(Dataset records)
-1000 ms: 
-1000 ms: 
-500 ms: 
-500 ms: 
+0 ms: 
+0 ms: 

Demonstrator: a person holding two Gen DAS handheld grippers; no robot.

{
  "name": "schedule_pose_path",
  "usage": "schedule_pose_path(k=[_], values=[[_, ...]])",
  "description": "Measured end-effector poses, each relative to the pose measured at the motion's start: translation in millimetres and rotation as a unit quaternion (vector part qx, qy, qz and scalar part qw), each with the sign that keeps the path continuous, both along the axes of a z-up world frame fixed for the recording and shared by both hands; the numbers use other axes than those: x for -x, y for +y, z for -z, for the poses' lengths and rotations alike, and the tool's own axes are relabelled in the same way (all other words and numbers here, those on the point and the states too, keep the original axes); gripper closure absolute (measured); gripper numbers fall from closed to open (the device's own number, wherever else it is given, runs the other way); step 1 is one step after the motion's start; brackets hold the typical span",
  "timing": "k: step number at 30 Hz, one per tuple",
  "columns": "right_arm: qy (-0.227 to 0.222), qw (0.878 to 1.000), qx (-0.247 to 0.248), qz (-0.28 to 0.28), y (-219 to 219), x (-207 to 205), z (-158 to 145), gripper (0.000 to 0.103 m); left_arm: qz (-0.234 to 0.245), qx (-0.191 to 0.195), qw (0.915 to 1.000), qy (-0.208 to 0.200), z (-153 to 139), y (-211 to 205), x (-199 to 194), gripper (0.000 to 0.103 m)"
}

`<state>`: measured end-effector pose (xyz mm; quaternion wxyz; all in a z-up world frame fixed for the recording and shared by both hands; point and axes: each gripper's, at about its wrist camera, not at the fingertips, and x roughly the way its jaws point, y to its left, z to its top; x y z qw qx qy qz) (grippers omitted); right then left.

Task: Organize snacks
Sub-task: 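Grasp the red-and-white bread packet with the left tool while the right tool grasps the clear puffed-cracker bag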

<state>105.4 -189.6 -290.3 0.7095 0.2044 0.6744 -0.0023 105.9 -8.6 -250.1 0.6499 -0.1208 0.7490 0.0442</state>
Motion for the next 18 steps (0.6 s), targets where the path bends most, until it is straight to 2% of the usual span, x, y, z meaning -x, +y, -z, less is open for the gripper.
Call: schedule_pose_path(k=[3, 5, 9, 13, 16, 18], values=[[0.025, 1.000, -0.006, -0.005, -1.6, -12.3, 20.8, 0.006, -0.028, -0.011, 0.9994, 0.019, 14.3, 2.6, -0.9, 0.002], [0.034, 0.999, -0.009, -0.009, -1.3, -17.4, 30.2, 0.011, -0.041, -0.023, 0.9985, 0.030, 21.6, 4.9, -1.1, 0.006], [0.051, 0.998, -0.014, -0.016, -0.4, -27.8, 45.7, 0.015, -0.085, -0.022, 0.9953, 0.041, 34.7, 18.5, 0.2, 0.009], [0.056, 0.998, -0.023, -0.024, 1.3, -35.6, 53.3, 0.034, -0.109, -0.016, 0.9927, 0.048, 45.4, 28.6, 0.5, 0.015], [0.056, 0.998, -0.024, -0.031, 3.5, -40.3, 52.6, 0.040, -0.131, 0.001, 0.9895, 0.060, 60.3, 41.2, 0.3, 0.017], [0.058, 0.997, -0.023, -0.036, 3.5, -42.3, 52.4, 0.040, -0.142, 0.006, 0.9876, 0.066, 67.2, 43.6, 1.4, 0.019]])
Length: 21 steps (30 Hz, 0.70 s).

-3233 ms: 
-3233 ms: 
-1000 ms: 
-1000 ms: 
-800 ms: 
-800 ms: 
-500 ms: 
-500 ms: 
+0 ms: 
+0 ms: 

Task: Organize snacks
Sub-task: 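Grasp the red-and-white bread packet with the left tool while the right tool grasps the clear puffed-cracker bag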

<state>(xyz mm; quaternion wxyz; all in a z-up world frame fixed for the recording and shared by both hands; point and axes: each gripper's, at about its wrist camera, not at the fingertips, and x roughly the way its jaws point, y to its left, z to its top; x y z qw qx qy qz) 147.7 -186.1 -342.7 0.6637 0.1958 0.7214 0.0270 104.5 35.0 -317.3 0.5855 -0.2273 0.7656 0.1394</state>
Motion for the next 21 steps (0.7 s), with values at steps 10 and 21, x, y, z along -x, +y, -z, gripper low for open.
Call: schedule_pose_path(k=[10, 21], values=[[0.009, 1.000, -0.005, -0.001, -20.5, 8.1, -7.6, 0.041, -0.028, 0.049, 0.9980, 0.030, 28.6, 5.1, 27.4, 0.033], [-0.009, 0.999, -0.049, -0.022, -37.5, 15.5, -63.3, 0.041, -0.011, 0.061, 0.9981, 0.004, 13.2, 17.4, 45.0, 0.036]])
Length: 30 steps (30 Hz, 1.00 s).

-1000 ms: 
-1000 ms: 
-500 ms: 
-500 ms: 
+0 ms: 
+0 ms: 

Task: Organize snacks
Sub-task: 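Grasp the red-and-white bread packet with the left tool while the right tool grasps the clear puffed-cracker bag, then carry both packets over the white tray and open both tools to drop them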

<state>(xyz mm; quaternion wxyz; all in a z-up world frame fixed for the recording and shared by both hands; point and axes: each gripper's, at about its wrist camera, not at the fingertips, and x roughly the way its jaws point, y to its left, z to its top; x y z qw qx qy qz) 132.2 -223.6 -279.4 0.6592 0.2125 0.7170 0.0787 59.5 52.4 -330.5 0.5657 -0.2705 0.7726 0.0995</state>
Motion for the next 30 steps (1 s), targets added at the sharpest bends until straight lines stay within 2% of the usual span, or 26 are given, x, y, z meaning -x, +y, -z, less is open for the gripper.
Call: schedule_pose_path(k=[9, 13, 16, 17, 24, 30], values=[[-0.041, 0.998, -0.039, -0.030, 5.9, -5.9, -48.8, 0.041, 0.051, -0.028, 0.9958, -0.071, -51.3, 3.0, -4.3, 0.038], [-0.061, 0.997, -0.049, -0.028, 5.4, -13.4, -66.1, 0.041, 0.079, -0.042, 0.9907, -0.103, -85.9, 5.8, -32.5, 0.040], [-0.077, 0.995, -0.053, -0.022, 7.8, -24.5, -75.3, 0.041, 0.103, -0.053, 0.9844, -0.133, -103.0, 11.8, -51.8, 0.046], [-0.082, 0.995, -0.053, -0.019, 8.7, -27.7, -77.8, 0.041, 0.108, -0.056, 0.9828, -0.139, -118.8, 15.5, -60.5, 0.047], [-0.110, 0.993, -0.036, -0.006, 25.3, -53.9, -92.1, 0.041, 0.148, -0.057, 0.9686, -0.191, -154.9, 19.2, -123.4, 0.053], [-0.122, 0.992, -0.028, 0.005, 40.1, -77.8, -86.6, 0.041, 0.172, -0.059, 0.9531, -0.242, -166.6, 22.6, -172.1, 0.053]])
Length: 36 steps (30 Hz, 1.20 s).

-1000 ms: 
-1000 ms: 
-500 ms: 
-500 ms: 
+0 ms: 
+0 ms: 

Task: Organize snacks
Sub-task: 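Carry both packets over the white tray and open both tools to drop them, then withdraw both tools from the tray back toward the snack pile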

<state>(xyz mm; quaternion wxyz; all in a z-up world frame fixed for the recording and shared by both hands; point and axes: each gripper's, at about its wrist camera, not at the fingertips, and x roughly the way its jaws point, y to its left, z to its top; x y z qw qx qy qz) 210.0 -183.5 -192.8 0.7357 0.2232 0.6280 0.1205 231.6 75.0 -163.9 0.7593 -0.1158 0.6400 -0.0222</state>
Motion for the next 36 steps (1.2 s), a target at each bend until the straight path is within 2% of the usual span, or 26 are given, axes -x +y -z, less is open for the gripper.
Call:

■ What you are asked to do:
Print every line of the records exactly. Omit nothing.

■ Solution for this exercise:
-1000 ms: 
-1000 ms: 
-500 ms: 
-500 ms: 
+0 ms: 
+0 ms: 

Demonstrator: a person holding two Gen DAS handheld grippers; no robot.

{
  "name": "schedule_pose_path",
  "usage": "schedule_pose_path(k=[_], values=[[_, ...]])",
  "description": "Measured end-effector poses, each relative to the pose measured at the motion's start: translation in millimetres and rotation as a unit quaternion (vector part qx, qy, qz and scalar part qw), each with the sign that keeps the path continuous, both along the axes of a z-up world frame fixed for the recording and shared by both hands; the numbers use other axes than those: x for -x, y for +y, z for -z, for the poses' lengths and rotations alike, and the tool's own axes are relabelled in the same way (all other words and numbers here, those on the point and the states too, keep the original axes); gripper closure absolute (measured); gripper numbers fall from closed to open (the device's own number, wherever else it is given, runs the other way); step 1 is one step after the motion's start; brackets hold the typical span",
  "timing": "k: step number at 30 Hz, one per tuple",
  "columns": "right_arm: qy (-0.227 to 0.222), qw (0.878 to 1.000), qx (-0.247 to 0.248), qz (-0.28 to 0.28), y (-219 to 219), x (-207 to 205), z (-158 to 145), gripper (0.000 to 0.103 m); left_arm: qz (-0.234 to 0.245), qx (-0.191 to 0.195), qw (0.915 to 1.000), qy (-0.208 to 0.200), z (-153 to 139), y (-211 to 205), x (-199 to 194), gripper (0.000 to 0.103 m)"
}

`<state>`: measured end-effector pose (xyz mm; quaternion wxyz; all in a z-up world frame fixed for the recording and shared by both hands; point and axes: each gripper's, at about its wrist camera, not at the fingertips, and x roughly the way its jaws point, y to its left, z to its top; x y z qw qx qy qz) (grippers omitted); right then left.

Task: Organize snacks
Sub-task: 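Grasp the red-and-white bread packet with the left tool while the right tool grasps the clear puffed-cracker bag
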
<state>105.4 -189.6 -290.3 0.7095 0.2044 0.6744 -0.0023 105.9 -8.6 -250.1 0.6499 -0.1208 0.7490 0.0442</state>
Motion for the next 18 steps (0.6 s), targets where the path bends most, until it is straight to 2% of the usual span, x, y, z meaning -x, +y, -z, less is open for the gripper.
Call: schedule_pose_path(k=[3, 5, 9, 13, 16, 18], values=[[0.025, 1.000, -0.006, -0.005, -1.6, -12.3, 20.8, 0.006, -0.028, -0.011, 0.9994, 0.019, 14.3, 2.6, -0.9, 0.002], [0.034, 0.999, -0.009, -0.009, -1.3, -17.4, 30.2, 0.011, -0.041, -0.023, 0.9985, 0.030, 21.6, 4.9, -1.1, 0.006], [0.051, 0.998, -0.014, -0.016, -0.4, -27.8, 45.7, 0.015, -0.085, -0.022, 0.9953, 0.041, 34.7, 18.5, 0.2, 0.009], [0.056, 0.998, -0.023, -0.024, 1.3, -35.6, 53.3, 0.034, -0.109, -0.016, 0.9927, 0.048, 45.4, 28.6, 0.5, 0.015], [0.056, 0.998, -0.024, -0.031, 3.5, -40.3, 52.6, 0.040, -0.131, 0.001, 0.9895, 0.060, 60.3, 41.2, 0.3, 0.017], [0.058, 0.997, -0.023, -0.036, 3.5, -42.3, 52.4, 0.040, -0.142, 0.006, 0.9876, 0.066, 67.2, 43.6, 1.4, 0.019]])
Length: 21 steps (30 Hz, 0.70 s).

-3233 ms: 
-3233 ms: 
-1000 ms: 
-1000 ms: 
-800 ms: 
-800 ms: 
-500 ms: 
-500 ms: 
+0 ms: 
+0 ms: 

Task: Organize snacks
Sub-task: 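Grasp the red-and-white bread packet with the left tool while the right tool grasps the clear puffed-cracker bag
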
<state>(xyz mm; quaternion wxyz; all in a z-up world frame fixed for the recording and shared by both hands; point and axes: each gripper's, at about its wrist camera, not at the fingertips, and x roughly the way its jaws point, y to its left, z to its top; x y z qw qx qy qz) 147.7 -186.1 -342.7 0.6637 0.1958 0.7214 0.0270 104.5 35.0 -317.3 0.5855 -0.2273 0.7656 0.1394</state>
Motion for the next 21 steps (0.7 s), with values at steps 10 and 21, x, y, z along -x, +y, -z, gripper low for open.
Call: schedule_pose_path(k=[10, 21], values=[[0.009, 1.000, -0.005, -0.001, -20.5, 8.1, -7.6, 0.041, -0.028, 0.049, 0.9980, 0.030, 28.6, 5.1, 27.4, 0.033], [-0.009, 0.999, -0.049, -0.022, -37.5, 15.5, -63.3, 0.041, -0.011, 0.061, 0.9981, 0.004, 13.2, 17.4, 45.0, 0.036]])
Length: 30 steps (30 Hz, 1.00 s).

-1000 ms: 
-1000 ms: 
-500 ms: 
-500 ms: 
+0 ms: 
+0 ms: 

Task: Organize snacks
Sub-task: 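Grasp the red-and-white bread packet with the left tool while the right tool grasps the clear puffed-cracker bag, then carry both packets over the white tray and open both tools to drop them
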
<state>(xyz mm; quaternion wxyz; all in a z-up world frame fixed for the recording and shared by both hands; point and axes: each gripper's, at about its wrist camera, not at the fingertips, and x roughly the way its jaws point, y to its left, z to its top; x y z qw qx qy qz) 132.2 -223.6 -279.4 0.6592 0.2125 0.7170 0.0787 59.5 52.4 -330.5 0.5657 -0.2705 0.7726 0.0995</state>
Motion for the next 30 steps (1 s), targets added at the sharpest bends until straight lines stay within 2% of the usual span, or 26 are given, x, y, z meaning -x, +y, -z, less is open for the gripper.
Call: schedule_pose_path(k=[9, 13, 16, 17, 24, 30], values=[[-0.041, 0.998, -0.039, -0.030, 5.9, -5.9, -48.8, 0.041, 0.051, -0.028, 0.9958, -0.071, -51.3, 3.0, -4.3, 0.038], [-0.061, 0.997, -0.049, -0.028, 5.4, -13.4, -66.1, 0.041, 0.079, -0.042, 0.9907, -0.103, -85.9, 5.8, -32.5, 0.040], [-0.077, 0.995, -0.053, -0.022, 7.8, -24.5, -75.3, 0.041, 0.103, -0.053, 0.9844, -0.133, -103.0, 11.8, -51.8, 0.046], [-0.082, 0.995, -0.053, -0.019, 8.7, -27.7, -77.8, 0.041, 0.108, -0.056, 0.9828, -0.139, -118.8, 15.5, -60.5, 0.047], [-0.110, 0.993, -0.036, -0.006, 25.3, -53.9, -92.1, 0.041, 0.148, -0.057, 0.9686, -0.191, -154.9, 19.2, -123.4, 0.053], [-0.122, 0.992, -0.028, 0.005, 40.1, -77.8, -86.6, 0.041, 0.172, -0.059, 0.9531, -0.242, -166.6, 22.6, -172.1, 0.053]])
Length: 36 steps (30 Hz, 1.20 s).

-1000 ms: 
-1000 ms: 
-500 ms: 
-500 ms: 
+0 ms: 
+0 ms: 

Task: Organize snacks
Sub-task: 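Carry both packets over the white tray and open both tools to drop them, then withdraw both tools from the tray back toward the snack pile
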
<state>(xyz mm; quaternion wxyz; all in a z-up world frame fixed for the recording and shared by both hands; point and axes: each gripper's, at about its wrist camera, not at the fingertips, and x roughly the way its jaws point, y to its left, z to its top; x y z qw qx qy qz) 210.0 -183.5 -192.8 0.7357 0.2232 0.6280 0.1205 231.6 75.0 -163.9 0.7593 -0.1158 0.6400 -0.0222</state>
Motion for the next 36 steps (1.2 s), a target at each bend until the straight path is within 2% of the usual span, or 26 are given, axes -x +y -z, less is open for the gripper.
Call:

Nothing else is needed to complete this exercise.